Yesterday, damned early, I found myself in the passenger seat of a car lined up at Horseshoe Bay for the first ferry, worrying that I didn’t have enough cellphone juice to last the journey. Robert Clark, the executive chef of “C”, Raincity Grill, and NU restaurants, was behind the wheel. Asleep in the back seat was “C” chef de cuisine Quang Dang. Next to him was an old friend and co-worker from back-in-the-day, Ben Berwick, now sous chef at Kitsilano’s Hapa Izakaya. It was going to be a good, sunny day on Saltspring.

    The four of us were mixing work with pleasure, which (very happily) is often impossible not to do when doing this sort of job. Much of the time was spent listening farmers and producers tell their stories for a new book  project that Robert and I are working on. We started shaping it – part history and part cookbook – back at the start of the summer. If all goes according to the direction we are going now, it will tell the story of Raincity Grill’s evolution through the prism of its many suppliers around the province, from mushroom foragers and potato farmers to salmon fishermen and artisan cheesemakers.

    It was also the annual Apple Festival, which was a bonus for us as it’s sort of a big deal for the islanders and they like having clean, organic fun. As  you can see from the photos – especially of the Queen in drag and the pot head wearing the sack – it’s not a rock without a sense of humour.

    Having spent a few young and wayward weekends there without money or food, I knew there were plenty of apples to be had along or near most of the roadsides, but I never would have guessed the Island boasted over 300 different types. And so we bounced around some orchards, too, slicing and sampling shiny, waxen-skinned orbs the likes of which I’d never imagined possible, from red-fleshed Russian Niedzwetskyana crabs to the greenish pink Hidden Rose of Oregon.

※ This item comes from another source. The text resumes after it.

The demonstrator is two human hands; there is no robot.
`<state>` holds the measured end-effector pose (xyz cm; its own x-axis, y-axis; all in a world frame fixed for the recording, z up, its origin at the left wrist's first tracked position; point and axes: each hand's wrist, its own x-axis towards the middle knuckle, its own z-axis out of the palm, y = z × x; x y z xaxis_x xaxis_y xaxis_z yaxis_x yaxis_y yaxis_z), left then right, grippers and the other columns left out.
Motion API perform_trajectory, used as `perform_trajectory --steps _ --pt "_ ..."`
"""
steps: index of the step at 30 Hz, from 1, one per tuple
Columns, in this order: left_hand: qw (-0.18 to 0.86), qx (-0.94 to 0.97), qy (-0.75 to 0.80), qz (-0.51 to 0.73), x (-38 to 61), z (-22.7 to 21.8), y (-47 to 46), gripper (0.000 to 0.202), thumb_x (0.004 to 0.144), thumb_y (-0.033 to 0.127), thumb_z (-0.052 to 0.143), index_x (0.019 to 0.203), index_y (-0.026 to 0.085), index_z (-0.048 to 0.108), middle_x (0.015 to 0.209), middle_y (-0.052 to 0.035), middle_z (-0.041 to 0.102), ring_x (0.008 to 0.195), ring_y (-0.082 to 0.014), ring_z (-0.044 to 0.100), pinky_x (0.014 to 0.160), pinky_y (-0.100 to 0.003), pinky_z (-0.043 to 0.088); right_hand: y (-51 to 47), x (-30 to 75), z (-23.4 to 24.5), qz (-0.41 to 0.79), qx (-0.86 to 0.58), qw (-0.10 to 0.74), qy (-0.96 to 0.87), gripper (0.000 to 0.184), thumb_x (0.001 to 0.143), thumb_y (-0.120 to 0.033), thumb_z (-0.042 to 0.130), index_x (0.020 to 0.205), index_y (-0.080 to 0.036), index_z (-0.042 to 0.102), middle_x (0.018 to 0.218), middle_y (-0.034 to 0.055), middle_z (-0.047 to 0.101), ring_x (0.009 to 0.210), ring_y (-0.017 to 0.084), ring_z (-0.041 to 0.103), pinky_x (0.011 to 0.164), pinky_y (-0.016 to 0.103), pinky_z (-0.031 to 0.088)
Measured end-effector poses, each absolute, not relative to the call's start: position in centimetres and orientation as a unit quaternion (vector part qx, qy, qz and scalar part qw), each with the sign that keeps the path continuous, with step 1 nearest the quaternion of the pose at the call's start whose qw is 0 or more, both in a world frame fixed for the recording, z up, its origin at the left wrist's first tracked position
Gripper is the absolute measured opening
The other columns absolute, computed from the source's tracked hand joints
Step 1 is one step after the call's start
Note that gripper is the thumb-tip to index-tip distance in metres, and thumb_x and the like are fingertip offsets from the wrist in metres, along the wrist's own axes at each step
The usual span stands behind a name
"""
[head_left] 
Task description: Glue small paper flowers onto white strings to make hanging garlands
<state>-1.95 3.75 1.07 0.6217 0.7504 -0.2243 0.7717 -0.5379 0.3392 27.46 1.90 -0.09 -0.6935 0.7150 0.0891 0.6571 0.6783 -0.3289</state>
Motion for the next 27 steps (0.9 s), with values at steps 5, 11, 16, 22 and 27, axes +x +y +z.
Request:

    The remainder of the day was spent eating amazing cheeses at both Moonstruck and Saltspring Island Cheese Company, the Island’s two artisan cheese makers and suppliers to many Vancouver and Vancouver Island restaurants since the late ’90’s. We sat in the shade and ate our way through a whole load of bread (and a wheel of Romelia) at the latter, while I submitted to a rather Zen-ish sort of massage at the former, offered to me by a well meaning stranger. Both cheese houses were involved in the Apple Fest as well. Here too, loads of people were all also about, sharing in the Island-wide ramble. We capped the adventure, sort of typically, with cold local beers at restaurant built around a tree.